2015-01-09 Thread Andy Zelinski
Lots of database actor questions, but I couldn't find one that directly 
addressed data size limits:

I want to send requests for data from a frontend to a Cluster Singleton 
which will forward each request to a Database Actor.

The database actor runs query, then from the Row result constructs a domain 
object. this works great for case class Tweet(id: TweetId, user: User, 
text: Text, createdAt: Date).

But what if we need to gather and pass around data from much wider tables 
than that?

say we need to gather a bunch of user data.  profile data, preference data, 
history, purchases, moderately large collection, etc. for use both by the 
akka cluster that performs our logic,

and also simply to pass data to the frontend for templating.
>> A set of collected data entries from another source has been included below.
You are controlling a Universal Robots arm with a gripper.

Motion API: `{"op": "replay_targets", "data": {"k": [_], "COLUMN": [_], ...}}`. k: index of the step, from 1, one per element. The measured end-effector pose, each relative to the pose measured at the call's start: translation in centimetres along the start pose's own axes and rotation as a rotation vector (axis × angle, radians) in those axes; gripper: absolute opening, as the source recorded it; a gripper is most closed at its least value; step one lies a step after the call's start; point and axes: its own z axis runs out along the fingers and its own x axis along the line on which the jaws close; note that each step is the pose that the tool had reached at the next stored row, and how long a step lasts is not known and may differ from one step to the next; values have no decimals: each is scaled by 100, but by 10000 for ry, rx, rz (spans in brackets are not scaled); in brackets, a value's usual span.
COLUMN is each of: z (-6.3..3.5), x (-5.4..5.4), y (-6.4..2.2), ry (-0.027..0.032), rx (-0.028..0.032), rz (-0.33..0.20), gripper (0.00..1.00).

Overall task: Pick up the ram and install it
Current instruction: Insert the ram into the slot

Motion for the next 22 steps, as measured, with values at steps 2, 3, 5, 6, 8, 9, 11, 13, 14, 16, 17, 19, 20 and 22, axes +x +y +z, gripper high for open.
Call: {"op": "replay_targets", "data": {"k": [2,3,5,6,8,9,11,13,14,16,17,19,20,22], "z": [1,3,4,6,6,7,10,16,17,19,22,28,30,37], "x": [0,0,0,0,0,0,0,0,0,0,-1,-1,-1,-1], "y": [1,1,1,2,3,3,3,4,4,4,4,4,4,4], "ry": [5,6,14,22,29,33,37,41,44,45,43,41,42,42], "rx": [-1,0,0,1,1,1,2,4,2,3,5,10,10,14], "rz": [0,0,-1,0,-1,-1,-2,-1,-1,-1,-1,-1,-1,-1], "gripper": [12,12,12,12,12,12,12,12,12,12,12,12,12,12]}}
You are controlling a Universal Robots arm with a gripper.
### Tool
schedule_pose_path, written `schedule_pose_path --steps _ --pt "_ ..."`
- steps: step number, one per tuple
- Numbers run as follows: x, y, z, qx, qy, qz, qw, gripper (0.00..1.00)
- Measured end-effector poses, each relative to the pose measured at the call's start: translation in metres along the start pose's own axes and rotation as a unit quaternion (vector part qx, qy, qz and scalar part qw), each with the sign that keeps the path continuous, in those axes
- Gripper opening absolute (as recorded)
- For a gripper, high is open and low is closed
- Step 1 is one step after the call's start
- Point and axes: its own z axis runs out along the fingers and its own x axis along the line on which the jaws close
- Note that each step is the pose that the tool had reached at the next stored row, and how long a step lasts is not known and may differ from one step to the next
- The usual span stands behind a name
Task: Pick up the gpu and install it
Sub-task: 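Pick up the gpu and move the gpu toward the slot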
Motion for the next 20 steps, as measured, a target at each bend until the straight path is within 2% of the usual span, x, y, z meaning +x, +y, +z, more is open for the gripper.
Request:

Put simply, 
potentially much more than the 120Kb maximum-frame-size. 

thus the following conundrum: 

1. want to limit number of queries to database per data request, since that 
is the biggest bottleneck, area for headache. (although im using an async 
driver so its not as bad as blocking jdbc)
2. most data will be requested together, so want to to be able to get all 
row data in one query
3. thus the database actor will have too much data to send as a message 
back to its parent and ultimately to frontend actor

of course i could split the query results into multiple messages, but that 
necessitates changing the whole actor system.

can chunking or some kind of dedicated channel save me from having to 
completely re-think my backend?

thanks!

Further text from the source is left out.